Slimani erinnert sich an einen solchen Strauch in Rabat. Der Nachtjasmin oder arabische Moschus wuchs neben ihrem Haus und duftete betörend nur in der Nacht. Und plötzlich werden Erinnerungen an ihre Kindheit und Jugend wach und den Zorn über das Verbot, allein nach draußen zu gehen.
„Mädchen hatten nichts zu suchen auf Straßen, Plätzen und in den Cafés, deren Terrassen, das weiß ich noch, ausschließlich von Männern besetzt waren. .... Der Nachtjasmin ist der Duft meiner Lügen, meiner Jugendlieben, heimlich gerauchter Zigaretten und verbotener Feste.
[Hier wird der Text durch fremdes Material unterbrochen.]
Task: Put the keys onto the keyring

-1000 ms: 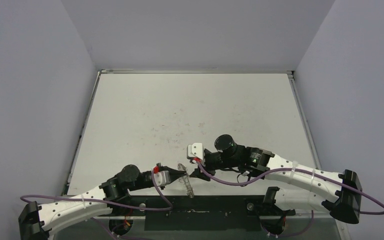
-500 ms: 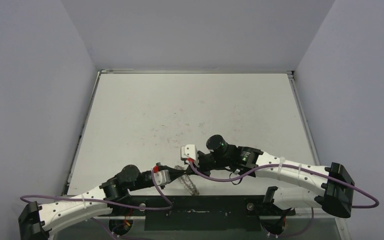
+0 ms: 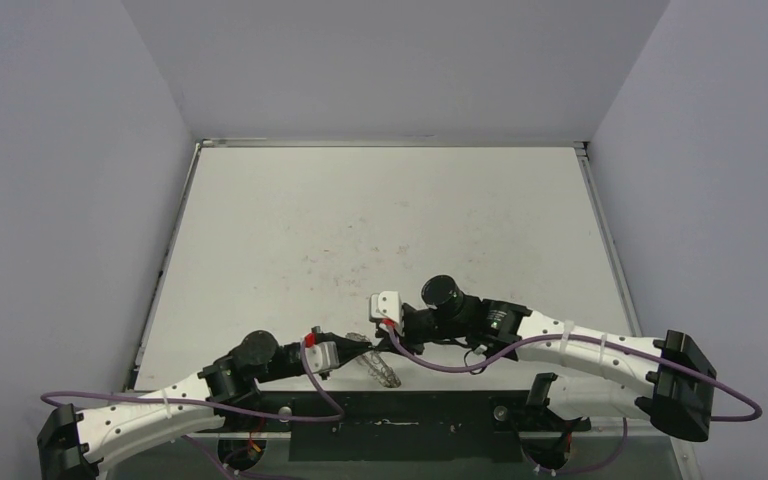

Es ist das Aroma der Freiheit."
Aber er duftet nur bei Dunkelheit, also nicht in dieser Nacht im Museum, dort wird er künstlich beleuchtet.
Die Macht der Männer
Der Nachtjasmin erinnert sie auch an den Vater, einen marokkanischen Bankdirektor und Politiker, der wegen eines Finanzskandals für vier Monate ins Gefängnis musste und erst Jahre später rehabilitiert wurde. "Obwohl er mein Vater war, war er mir nicht vertraut". Sie reflektiert ihre distanzierte Beziehung zu diesem Mann, der nach seiner Freilassung von einem inneren Leben sprach:
„Er gab mir zu verstehen, dass etwas von ihm, in ihm, standgehalten hatte. Dass es in jedem von uns einen Ort gab, den die anderen weder erreichen noch entweihen konnten. Einen Abgrund, in dem Freiheit möglich war. ... Nach dem Tod meines Vaters begann ich, wie besessen zu schreiben. Ich erfand Welten, in denen Unrecht wiedergutgemacht wurde ...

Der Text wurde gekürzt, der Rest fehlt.